-- About this exercise --
Your answer must match the entries below word for word.

Records from a dataset

=== Begin Enclosure ===

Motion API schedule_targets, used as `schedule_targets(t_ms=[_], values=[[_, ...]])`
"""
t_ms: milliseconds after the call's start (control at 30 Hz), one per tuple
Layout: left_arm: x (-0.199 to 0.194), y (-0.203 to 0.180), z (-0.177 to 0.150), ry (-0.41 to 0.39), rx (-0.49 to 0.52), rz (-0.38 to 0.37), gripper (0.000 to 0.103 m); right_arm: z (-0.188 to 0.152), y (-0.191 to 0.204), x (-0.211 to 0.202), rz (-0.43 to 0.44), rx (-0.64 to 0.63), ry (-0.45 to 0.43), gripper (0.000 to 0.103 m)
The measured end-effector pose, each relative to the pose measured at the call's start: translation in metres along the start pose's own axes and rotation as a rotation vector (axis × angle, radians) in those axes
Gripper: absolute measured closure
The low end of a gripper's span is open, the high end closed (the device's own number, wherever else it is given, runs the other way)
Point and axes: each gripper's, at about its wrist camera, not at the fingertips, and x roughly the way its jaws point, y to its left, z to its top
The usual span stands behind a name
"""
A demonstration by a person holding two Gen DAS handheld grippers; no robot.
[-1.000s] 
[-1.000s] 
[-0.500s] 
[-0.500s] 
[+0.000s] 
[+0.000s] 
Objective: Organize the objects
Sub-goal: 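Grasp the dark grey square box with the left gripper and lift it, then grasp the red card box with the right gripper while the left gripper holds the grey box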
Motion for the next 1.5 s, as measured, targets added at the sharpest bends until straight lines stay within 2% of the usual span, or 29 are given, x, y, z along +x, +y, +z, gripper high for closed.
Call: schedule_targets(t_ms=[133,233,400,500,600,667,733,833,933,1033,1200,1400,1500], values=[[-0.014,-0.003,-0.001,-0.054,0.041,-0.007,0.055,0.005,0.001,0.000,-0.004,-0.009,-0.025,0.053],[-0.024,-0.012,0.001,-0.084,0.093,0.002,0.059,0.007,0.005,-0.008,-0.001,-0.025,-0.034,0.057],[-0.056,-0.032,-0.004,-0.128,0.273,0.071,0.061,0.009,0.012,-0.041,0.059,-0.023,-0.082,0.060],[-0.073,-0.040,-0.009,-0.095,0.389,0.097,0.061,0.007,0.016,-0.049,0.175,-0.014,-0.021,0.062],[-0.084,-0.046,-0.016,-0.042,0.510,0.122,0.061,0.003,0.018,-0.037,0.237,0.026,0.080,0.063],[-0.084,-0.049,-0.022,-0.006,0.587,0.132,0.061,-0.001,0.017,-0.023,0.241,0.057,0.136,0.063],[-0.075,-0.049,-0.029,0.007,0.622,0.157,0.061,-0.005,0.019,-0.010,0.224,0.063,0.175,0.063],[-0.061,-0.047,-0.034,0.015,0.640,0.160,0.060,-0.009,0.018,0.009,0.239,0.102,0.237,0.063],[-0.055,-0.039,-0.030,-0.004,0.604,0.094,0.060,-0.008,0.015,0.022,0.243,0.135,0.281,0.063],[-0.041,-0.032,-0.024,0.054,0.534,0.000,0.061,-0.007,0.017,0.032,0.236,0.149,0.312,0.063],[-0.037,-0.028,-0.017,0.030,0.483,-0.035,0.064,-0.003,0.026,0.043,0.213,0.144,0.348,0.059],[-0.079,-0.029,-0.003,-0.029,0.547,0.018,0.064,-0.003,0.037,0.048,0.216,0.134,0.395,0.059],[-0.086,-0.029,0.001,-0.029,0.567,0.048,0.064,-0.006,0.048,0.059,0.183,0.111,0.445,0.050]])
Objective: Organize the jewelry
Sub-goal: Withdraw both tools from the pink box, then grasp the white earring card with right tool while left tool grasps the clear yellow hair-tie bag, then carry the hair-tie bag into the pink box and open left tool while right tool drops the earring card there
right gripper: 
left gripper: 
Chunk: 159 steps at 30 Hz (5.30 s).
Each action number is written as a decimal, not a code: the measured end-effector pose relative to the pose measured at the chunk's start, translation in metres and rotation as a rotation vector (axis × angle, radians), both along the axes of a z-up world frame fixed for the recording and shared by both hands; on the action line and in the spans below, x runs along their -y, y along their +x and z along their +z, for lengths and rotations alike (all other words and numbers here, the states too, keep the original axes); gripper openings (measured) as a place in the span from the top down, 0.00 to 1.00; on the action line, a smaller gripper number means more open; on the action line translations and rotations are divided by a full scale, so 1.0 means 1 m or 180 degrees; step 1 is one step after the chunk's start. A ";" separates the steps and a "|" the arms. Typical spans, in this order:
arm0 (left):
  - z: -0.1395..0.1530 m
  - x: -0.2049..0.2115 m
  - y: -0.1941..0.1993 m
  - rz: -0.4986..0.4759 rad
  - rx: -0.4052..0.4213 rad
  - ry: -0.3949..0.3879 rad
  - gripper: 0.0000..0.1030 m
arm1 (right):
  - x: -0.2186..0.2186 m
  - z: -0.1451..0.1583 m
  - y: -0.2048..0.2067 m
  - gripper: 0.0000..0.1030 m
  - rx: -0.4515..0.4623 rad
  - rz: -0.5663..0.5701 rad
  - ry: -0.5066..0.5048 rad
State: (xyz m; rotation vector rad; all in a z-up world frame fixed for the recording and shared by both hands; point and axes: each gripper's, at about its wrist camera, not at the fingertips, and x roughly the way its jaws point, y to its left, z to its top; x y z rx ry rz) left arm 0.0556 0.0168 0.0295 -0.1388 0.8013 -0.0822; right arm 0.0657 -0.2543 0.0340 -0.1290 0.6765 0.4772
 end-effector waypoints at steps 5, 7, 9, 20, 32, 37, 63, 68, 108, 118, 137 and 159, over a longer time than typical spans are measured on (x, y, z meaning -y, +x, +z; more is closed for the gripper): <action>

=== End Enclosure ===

-- Exercise answer --
Motion API schedule_targets, used as `schedule_targets(t_ms=[_], values=[[_, ...]])`
"""
t_ms: milliseconds after the call's start (control at 30 Hz), one per tuple
Layout: left_arm: x (-0.199 to 0.194), y (-0.203 to 0.180), z (-0.177 to 0.150), ry (-0.41 to 0.39), rx (-0.49 to 0.52), rz (-0.38 to 0.37), gripper (0.000 to 0.103 m); right_arm: z (-0.188 to 0.152), y (-0.191 to 0.204), x (-0.211 to 0.202), rz (-0.43 to 0.44), rx (-0.64 to 0.63), ry (-0.45 to 0.43), gripper (0.000 to 0.103 m)
The measured end-effector pose, each relative to the pose measured at the call's start: translation in metres along the start pose's own axes and rotation as a rotation vector (axis × angle, radians) in those axes
Gripper: absolute measured closure
The low end of a gripper's span is open, the high end closed (the device's own number, wherever else it is given, runs the other way)
Point and axes: each gripper's, at about its wrist camera, not at the fingertips, and x roughly the way its jaws point, y to its left, z to its top
The usual span stands behind a name
"""
A demonstration by a person holding two Gen DAS handheld grippers; no robot.
[-1.000s] 
[-1.000s] 
[-0.500s] 
[-0.500s] 
[+0.000s] 
[+0.000s] 
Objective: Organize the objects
Sub-goal: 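Grasp the dark grey square box with the left gripper and lift it, then grasp the red card box with the right gripper while the left gripper holds the grey box
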Motion for the next 1.5 s, as measured, targets added at the sharpest bends until straight lines stay within 2% of the usual span, or 29 are given, x, y, z along +x, +y, +z, gripper high for closed.
Call: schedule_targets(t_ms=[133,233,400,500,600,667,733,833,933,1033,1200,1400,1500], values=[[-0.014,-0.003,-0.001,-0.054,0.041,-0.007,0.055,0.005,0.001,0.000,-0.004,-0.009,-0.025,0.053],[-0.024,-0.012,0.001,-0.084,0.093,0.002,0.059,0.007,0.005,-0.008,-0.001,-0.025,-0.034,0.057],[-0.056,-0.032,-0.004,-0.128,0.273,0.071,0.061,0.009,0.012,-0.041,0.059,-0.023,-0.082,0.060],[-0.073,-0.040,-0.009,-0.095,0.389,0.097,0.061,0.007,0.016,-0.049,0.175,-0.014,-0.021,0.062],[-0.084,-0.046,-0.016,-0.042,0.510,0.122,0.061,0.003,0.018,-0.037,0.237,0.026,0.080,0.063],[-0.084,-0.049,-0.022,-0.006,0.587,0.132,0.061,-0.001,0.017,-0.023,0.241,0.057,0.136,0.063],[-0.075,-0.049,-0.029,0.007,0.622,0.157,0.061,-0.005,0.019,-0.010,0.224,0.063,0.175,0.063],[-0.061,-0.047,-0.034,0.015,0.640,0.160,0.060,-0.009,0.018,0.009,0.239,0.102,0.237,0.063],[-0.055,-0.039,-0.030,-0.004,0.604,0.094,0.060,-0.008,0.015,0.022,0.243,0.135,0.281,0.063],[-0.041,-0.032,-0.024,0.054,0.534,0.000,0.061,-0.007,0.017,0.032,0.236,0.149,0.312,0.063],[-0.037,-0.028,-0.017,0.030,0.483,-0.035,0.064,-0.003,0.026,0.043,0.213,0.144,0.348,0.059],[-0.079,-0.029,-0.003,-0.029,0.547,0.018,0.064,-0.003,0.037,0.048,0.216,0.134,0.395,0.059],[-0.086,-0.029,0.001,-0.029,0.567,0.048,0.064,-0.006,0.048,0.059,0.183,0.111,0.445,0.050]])
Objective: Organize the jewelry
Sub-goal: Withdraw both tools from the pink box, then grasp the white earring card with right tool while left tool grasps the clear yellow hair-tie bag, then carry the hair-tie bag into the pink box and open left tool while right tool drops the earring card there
right gripper: 
left gripper: 
Chunk: 159 steps at 30 Hz (5.30 s).
Each action number is written as a decimal, not a code: the measured end-effector pose relative to the pose measured at the chunk's start, translation in metres and rotation as a rotation vector (axis × angle, radians), both along the axes of a z-up world frame fixed for the recording and shared by both hands; on the action line and in the spans below, x runs along their -y, y along their +x and z along their +z, for lengths and rotations alike (all other words and numbers here, the states too, keep the original axes); gripper openings (measured) as a place in the span from the top down, 0.00 to 1.00; on the action line, a smaller gripper number means more open; on the action line translations and rotations are divided by a full scale, so 1.0 means 1 m or 180 degrees; step 1 is one step after the chunk's start. A ";" separates the steps and a "|" the arms. Typical spans, in this order:
arm0 (left):
  - z: -0.1395..0.1530 m
  - x: -0.2049..0.2115 m
  - y: -0.1941..0.1993 m
  - rz: -0.4986..0.4759 rad
  - rx: -0.4052..0.4213 rad
  - ry: -0.3949..0.3879 rad
  - gripper: 0.0000..0.1030 m
arm1 (right):
  - x: -0.2186..0.2186 m
  - z: -0.1451..0.1583 m
  - y: -0.2048..0.2067 m
  - gripper: 0.0000..0.1030 m
  - rx: -0.4515..0.4623 rad
  - rz: -0.5663..0.5701 rad
  - ry: -0.5066..0.5048 rad
State: (xyz m; rotation vector rad; all in a z-up world frame fixed for the recording and shared by both hands; point and axes: each gripper's, at about its wrist camera, not at the fingertips, and x roughly the way its jaws point, y to its left, z to its top; x y z rx ry rz) left arm 0.0556 0.0168 0.0295 -0.1388 0.8013 -0.0822; right arm 0.0657 -0.2543 0.0340 -0.1290 0.6765 0.4772
 end-effector waypoints at steps 5, 7, 9, 20, 32, 37, 63, 68, 108, 118, 137 and 159, over a longer time than typical spans are measured on (x, y, z meaning -y, +x, +z; more is closed for the gripper): <action>

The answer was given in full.